THE DATA ->
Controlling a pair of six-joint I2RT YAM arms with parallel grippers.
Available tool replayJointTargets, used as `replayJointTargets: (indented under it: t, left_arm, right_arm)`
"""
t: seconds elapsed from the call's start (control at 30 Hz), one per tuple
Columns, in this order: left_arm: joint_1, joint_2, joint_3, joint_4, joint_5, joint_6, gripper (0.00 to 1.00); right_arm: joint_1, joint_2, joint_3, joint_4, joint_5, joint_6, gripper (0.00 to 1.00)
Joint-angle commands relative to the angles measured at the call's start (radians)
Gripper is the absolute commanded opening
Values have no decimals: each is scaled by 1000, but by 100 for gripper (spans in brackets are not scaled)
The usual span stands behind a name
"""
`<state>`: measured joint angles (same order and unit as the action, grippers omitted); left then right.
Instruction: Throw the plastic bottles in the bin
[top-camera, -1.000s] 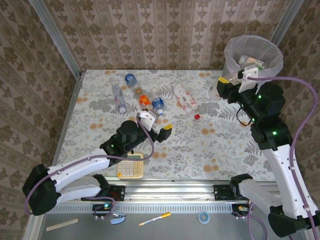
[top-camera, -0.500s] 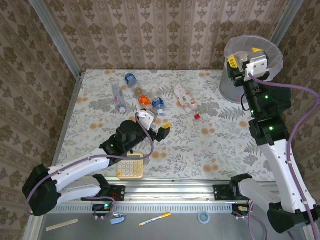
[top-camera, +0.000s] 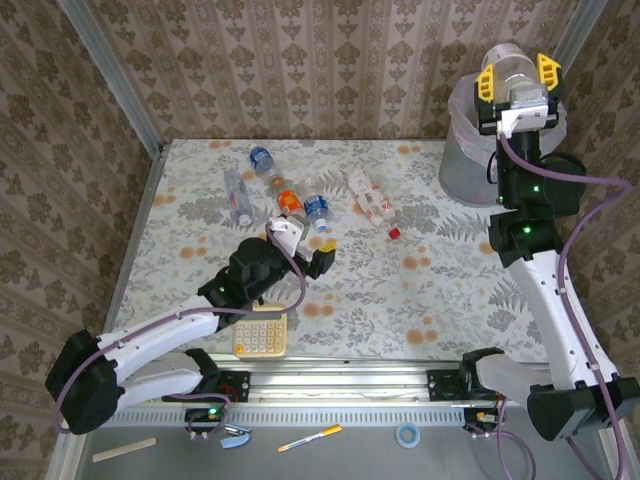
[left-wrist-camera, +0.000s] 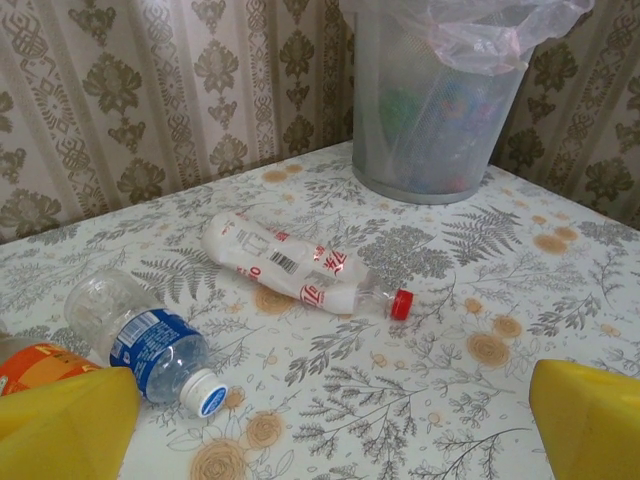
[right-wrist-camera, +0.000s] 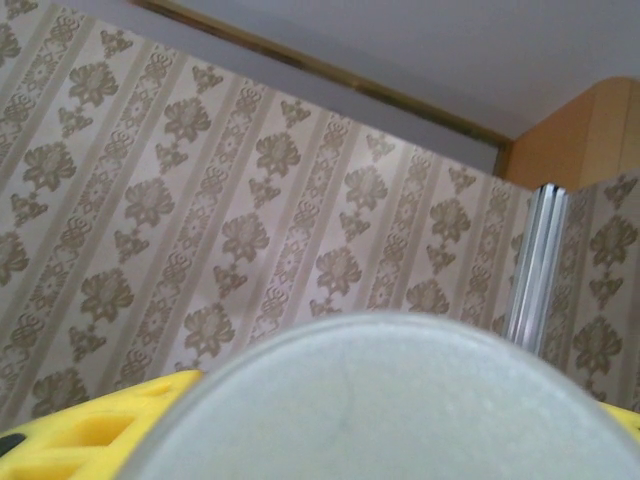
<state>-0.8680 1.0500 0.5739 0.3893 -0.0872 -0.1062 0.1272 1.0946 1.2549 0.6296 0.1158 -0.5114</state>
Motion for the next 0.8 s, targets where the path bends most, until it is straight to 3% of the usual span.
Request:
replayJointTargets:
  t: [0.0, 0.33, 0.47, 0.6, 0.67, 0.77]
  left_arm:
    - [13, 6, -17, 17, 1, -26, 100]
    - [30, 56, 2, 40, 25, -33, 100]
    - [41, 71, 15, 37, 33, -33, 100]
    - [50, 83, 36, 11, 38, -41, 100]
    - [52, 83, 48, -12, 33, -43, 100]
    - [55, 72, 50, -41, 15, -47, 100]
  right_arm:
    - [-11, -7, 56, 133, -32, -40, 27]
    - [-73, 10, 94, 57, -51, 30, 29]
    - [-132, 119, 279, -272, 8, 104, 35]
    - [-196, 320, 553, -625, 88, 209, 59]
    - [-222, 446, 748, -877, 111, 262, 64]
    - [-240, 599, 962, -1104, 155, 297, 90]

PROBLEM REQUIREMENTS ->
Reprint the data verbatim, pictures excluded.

RESULT ->
Controlling a pair of six-joint I2RT YAM arms with parallel grippers.
Available tool replayJointTargets, used as `replayJointTargets: (indented under it: t, left_arm, right_arm)`
"""
t: seconds elapsed from the call's start (control at 30 Hz), one per tuple
Columns, in this order: left_arm: joint_1, joint_2, joint_3, joint_4, joint_5, joint_6, gripper (0.00 to 1.00); right_arm: joint_1, joint_2, joint_3, joint_4, joint_5, joint_6, gripper (0.00 to 1.00)
Joint-angle commands relative to the angles measured at the call's start (radians)
Gripper is the absolute commanded opening
Values have no decimals: each is scaled by 1000, but by 100 for gripper (spans in brackets are not scaled)
The usual span stands behind a name
"""
`<state>`: measured joint angles (same order and unit as the action, grippers omitted); left then right.
Instruction: Throw the plastic bottles in the bin
[top-camera, -1.000s] 
[top-camera, -0.500s] 
[top-camera, +0.000s] 
[left-wrist-camera, +0.000s] 
[right-wrist-camera, +0.000s] 
<state>-0.8680 1.0500 0.5739 0.3893 -0.0872 -0.1062 0.1272 1.0946 1.2549 0.6296 0.1158 -0.5114</state>
Motion for the next 0.8 s, targets where the path bends most, until it is straight to 3% of the usual span.
Request:
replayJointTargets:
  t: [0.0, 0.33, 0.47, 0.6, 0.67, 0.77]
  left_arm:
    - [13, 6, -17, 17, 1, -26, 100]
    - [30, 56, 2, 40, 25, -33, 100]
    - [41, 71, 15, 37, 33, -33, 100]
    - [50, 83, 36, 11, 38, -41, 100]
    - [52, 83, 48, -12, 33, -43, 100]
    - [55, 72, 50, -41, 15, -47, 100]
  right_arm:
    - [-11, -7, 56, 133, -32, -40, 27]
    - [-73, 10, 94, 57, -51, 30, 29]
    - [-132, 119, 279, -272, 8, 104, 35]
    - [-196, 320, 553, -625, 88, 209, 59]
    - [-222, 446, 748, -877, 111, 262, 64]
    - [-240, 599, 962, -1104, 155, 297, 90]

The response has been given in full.